- [WHAT TO WORK ON]: Repeat everything in the data exactly except images.

- [DATA]:
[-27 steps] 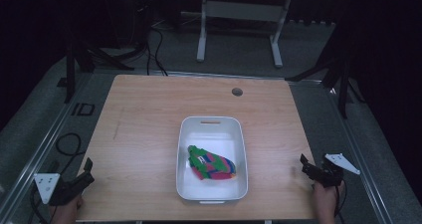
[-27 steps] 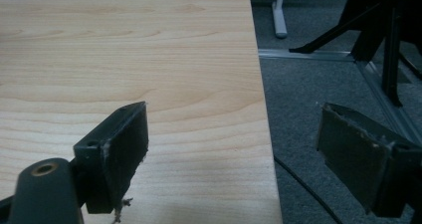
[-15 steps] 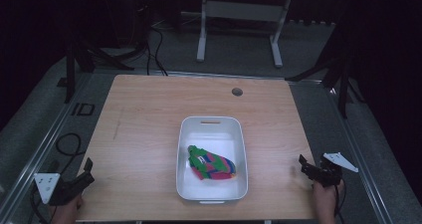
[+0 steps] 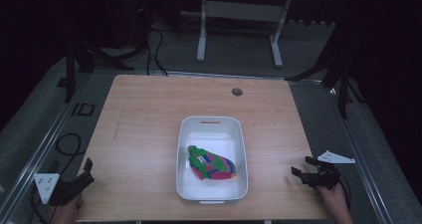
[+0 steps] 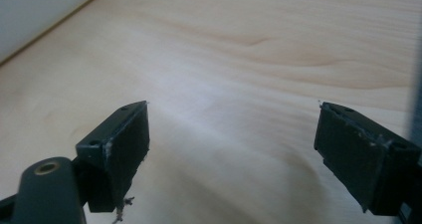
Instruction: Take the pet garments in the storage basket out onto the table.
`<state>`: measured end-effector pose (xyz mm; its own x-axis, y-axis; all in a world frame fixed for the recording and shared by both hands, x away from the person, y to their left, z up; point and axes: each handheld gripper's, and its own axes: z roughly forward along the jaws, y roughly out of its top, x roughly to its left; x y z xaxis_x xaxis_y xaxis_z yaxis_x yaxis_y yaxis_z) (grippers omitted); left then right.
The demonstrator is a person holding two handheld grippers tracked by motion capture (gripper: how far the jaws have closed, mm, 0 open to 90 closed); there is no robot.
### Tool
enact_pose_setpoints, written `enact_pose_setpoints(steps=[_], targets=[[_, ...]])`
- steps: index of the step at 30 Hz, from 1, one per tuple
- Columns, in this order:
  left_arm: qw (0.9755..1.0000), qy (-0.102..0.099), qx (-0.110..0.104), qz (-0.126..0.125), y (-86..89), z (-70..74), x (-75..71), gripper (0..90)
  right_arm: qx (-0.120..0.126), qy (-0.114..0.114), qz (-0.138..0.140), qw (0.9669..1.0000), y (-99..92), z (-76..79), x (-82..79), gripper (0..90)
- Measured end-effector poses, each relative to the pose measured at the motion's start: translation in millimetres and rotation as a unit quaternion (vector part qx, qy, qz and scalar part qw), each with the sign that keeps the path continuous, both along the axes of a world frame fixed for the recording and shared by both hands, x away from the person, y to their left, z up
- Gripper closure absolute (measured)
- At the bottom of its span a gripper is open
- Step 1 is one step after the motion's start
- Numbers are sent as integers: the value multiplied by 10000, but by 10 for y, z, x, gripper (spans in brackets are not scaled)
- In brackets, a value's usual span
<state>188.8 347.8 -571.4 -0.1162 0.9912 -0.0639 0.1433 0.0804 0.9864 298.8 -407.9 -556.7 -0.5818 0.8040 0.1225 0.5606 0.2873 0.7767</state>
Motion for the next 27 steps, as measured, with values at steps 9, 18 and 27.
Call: enact_pose_setpoints(steps=[9,18,27], targets=[[10000,-12,-10,-7,0,0,0,14,-391,360,1576,9861,265,66,-45,142],[10000,-33,-4,-32,-2,-1,-3,14,-494,675,2279,9701,590,220,4,142],[10000,-28,-7,-56,2,-1,-3,14,-441,559,2820,9568,917,493,37,141]])
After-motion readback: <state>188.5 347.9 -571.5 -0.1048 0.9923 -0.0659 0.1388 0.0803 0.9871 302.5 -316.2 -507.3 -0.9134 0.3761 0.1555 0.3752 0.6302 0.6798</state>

- [EXERCISE RESULT]:
[-27 steps] 
[-27 steps] 
[-15 steps] 
[+0 steps] 
[+0 steps] 
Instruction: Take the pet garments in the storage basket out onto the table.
`<state>`: measured end-effector pose (xyz mm; its own x-axis, y-axis; all in a world frame fixed for the recording and shared by both hands, x away from the person, y to their left, z up; point and axes: each handheld gripper's, and its own axes: z roughly forward along the jaws, y roughly out of its top, x roughly to its left; x y z xaxis_x xaxis_y xaxis_z yaxis_x yaxis_y yaxis_z) (grippers omitted); left then right.
The demonstrator is a person holding two handheld grippers tracked by motion capture (gripper: how far the jaws have closed, mm, 0 open to 90 closed); there is no robot.
### Tool
enact_pose_setpoints, written `enact_pose_setpoints(steps=[_], targets=[[_, ...]])`
- steps: index of the step at 30 Hz, from 1, one per tuple
- Columns, in this order:
  left_arm: qw (0.9755..1.0000), qy (-0.102..0.099), qx (-0.110..0.104), qz (-0.126..0.125), y (-86..89), z (-70..74), x (-75..71), gripper (0..90)
  right_arm: qx (-0.120..0.126), qy (-0.114..0.114), qz (-0.138..0.140), qw (0.9669..1.0000), y (-99..92), z (-76..79), x (-82..79), gripper (0..90)
- Measured end-effector poses, each relative to the pose measured at the motion's start: translation in millimetres and rotation as a unit quaternion (vector part qx, qy, qz and scalar part qw), each with the sign that keeps the path continuous, both along the axes of a world frame fixed for the recording and shared by both hands, x away from the person, y to their left, z up
- Gripper closure absolute (measured)
- At the bottom of its span a gripper is open
- Step 1 is one step after the motion's start
- Numbers are sent as integers: the value multiplied by 10000, but by 10 for y, z, x, gripper (spans in brackets are not scaled)
- In brackets, a value's usual span
<state>188.8 347.8 -571.4 -0.1162 0.9912 -0.0639 0.1433 0.0804 0.9864 298.8 -407.9 -556.7 -0.5818 0.8040 0.1225 0.5606 0.2873 0.7767</state>
Motion for the next 27 steps, as measured, with values at steps 9, 18 and 27.
Call: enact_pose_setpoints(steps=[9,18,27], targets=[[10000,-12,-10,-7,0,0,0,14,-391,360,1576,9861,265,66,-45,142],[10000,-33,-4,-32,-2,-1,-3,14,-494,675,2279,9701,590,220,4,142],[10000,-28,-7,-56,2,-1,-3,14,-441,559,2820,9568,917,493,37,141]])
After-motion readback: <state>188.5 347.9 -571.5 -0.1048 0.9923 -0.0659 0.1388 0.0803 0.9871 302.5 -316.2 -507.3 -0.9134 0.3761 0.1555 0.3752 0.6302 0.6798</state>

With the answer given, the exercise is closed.